MoD Must Ensure Our Troops Are Better Prepared For Future Battles


Dave Grimshaw, Press Officer | 0114 274 4397

Specialist military lawyers representing the widow of the first British soldier killed during the Iraq conflict say the Chilcot Report sheds light on the “chaos” caused by equipment shortages and highlights the lessons needed to be learned to ensure our troops are never again sent into combat without the right kit.

Sgt Steven Roberts, 33, from Wadebridge in Cornwall, was shot in a friendly fire incident on 24 March 2003 near Basra. A Coroner found in 2006 that "unforgivable and inexcusable" delays in providing body armour and serious failures in the acquisition and support chain meant that thousands of soldiers were sent into combat without appropriate armour.

Specialist military lawyer Geraldine McCool from Irwin Mitchell represented his widow Samantha Roberts at the inquest into his death and also submitted information to the Chilcot Inquiry on her behalf in 2010, the same day Geoff Hoon also gave evidence to the Inquiry. Both Geraldine and Samantha were in London today to discuss the findings of the Report.

Geraldine says the report highlights much of what was already feared about the chaos surrounding body armour shortages and highlights important lessons for Government and the MoD about preparing troops for war.

Expert Opinion
“It’s absolutely crucial that lessons are learned from this Inquiry in order to protect our soldiers in any current and future conflicts. For our troops and their families it is a matter of life and death. Whatever the reasons for going to war, there is simply no excuse for sending our troops into Iraq, or any other warzone, without providing them with the most appropriate equipment and training to help prepare them for battle.
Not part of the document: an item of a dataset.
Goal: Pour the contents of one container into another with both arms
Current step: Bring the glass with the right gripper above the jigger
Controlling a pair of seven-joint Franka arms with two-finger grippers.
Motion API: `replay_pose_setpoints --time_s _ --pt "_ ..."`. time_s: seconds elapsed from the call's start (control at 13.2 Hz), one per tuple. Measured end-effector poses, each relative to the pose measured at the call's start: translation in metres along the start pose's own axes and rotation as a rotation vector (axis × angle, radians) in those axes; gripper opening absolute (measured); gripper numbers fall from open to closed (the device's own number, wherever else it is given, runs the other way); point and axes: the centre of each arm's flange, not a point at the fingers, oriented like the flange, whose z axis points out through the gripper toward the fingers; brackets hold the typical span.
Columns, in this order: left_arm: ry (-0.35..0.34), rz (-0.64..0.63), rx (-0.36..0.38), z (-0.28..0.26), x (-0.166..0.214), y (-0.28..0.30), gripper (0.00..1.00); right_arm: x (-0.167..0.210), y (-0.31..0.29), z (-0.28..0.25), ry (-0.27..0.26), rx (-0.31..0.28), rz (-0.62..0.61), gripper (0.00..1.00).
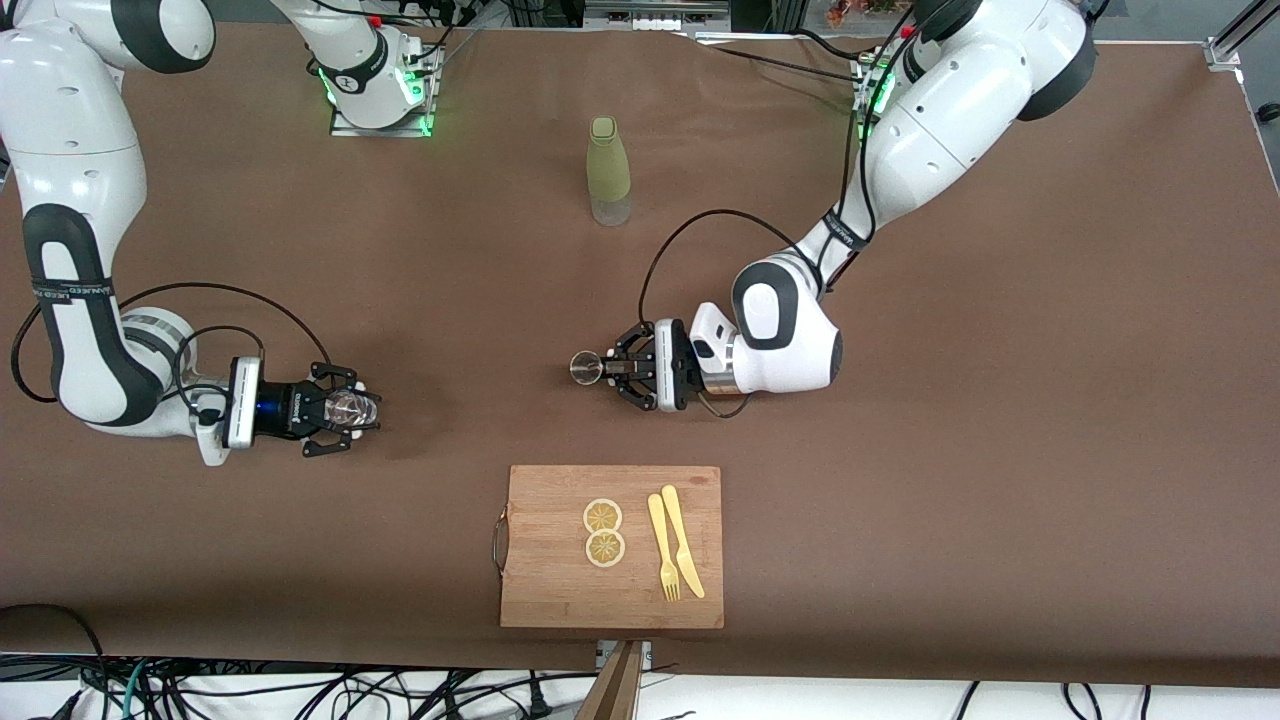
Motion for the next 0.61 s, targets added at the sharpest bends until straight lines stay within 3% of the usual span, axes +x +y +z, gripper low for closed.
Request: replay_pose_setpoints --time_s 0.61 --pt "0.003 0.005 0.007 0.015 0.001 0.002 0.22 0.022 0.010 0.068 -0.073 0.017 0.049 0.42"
“The inquest and investigations into Sgt Roberts' death proved that he - along with thousands of others - was not given Enhanced Combat Body Armour which would have saved his life. The descriptions of tracking where body armour was and who was in possession of the available sets paints a picture of chaos where no one really knew what the situation was on the front line.

“David Cameron has today accepted that sending troops into battle without the right equipment was unacceptable and it is crucial Government never forgets the consequences.”
Geraldine McCool, Partner

Sgt Roberts had to return his body armour 4 days before his death due to shortages. These serious delays and improper training resulted in the death of Sgt Roberts, and delays in providing other equipment such as medium weight Protected Patrol Vehicles and helicopters are also criticised.

Sir John Chilcot said in his report that the Inquiry was told “the issue was it was all being done so rapidly at the last minute no one was quite sure who had what”. The Report indicates that the MoD were not fully aware of the situation on the ground during the conflict.

The Coroner’s comments on “breach of trust” fuelled the debate on the debt owed to Her Majesty’s Armed Forces now enshrined in the Armed Forces Covenant.

Now all personnel deployed on operations must have a full set of Enhanced Combat Body Armour which is what Sgt Steven Roberts’ family had long campaigned for following his death.